MILANO, 25 LUG – ''Si e' trattato di pagamenti in cambio di favori''. E' quel che ha raccontato Piero Di Caterina, l'imprenditore di Sesto San Giovanni, titolare dell'azienda di trasporti Caronte, ai magistrati milanesi il 24 giugno dell'anno scorso e che con le sue dichiarazioni ha dato impulso alle indagini, ora coordinate dalla Procura di Monza, su un presunto giro di tangenti versato a Filippo Penati, quando era sindaco del comune alle porte di Milano, in relazione alle aree ex Falck e Marelli. Penati e' ora indagato con altre persone.
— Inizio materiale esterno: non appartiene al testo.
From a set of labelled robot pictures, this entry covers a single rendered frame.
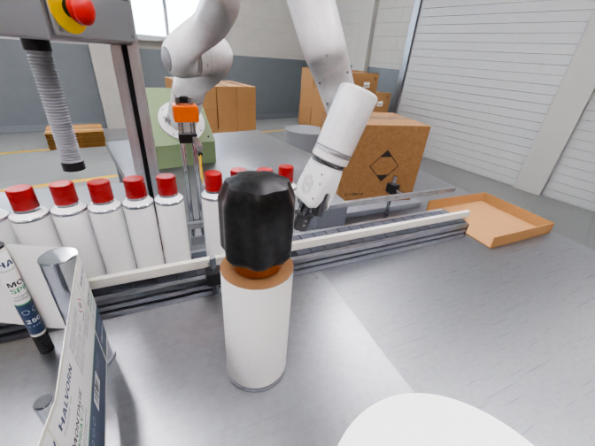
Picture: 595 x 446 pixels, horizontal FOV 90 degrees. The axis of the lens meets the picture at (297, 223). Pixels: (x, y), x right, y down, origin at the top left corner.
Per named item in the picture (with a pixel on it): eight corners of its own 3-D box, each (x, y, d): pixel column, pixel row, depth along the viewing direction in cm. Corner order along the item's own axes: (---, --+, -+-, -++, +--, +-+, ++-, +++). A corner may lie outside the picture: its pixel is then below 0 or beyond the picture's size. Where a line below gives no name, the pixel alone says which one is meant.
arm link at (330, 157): (309, 138, 67) (304, 150, 68) (328, 149, 60) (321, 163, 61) (337, 149, 72) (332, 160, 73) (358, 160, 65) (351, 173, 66)
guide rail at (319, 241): (30, 302, 51) (26, 293, 50) (32, 296, 52) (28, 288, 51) (468, 217, 92) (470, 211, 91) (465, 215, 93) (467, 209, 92)
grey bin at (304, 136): (297, 195, 316) (301, 135, 285) (274, 180, 347) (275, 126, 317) (329, 188, 340) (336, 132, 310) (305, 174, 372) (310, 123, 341)
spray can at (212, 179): (215, 269, 64) (207, 180, 54) (202, 258, 67) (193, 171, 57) (235, 260, 67) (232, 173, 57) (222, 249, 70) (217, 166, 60)
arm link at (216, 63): (166, 80, 111) (173, 26, 91) (211, 75, 121) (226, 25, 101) (181, 109, 110) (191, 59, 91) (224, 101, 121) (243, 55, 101)
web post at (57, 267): (76, 378, 41) (27, 271, 32) (81, 350, 45) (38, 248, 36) (114, 366, 43) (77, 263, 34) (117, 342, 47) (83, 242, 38)
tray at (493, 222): (490, 249, 89) (495, 237, 87) (426, 210, 110) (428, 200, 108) (549, 233, 101) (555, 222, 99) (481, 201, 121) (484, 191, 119)
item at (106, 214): (107, 288, 57) (76, 188, 47) (110, 272, 61) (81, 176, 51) (138, 282, 59) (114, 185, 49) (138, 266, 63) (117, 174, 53)
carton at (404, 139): (336, 203, 104) (348, 124, 91) (314, 179, 124) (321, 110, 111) (410, 200, 112) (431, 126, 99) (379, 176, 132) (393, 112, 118)
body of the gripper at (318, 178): (305, 147, 68) (288, 190, 72) (328, 160, 60) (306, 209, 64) (331, 156, 72) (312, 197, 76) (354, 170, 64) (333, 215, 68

Di Caterina ha spiegato, come si legge nei verbali depositati alle difese, di aver versato parecchi soldi, oltre 4 miliardi di lire, dalla meta' degli anni 90 fino al 2003 e ha aggiunto a proposito degli 'anticipi' di denaro : ''Del resto io avevo vantaggi dall'operazione in quanto mi proteggevano da Atm (con cui Di Caterina ha ora un contenzioso, ndr), mi hanno fatto entrare nel Consorzio Trasporti'' di Sesto San Giovanni ''e mi hanno consentito di partecipare a operazioni per me lucrose''.
''Questo e' il motivo – ha precisato l'imprenditore – per cui mi ero messo in affari con Penati e Vimercati'', braccio destro dell'ex sindaco e poi capo di gabinetto quando lo stesso Penati divenne Presidente della Provincia. ''Si e' trattato – ha concluso – di pagamenti in cambio di favori (…) e quindi ora io attendo la restituzione''.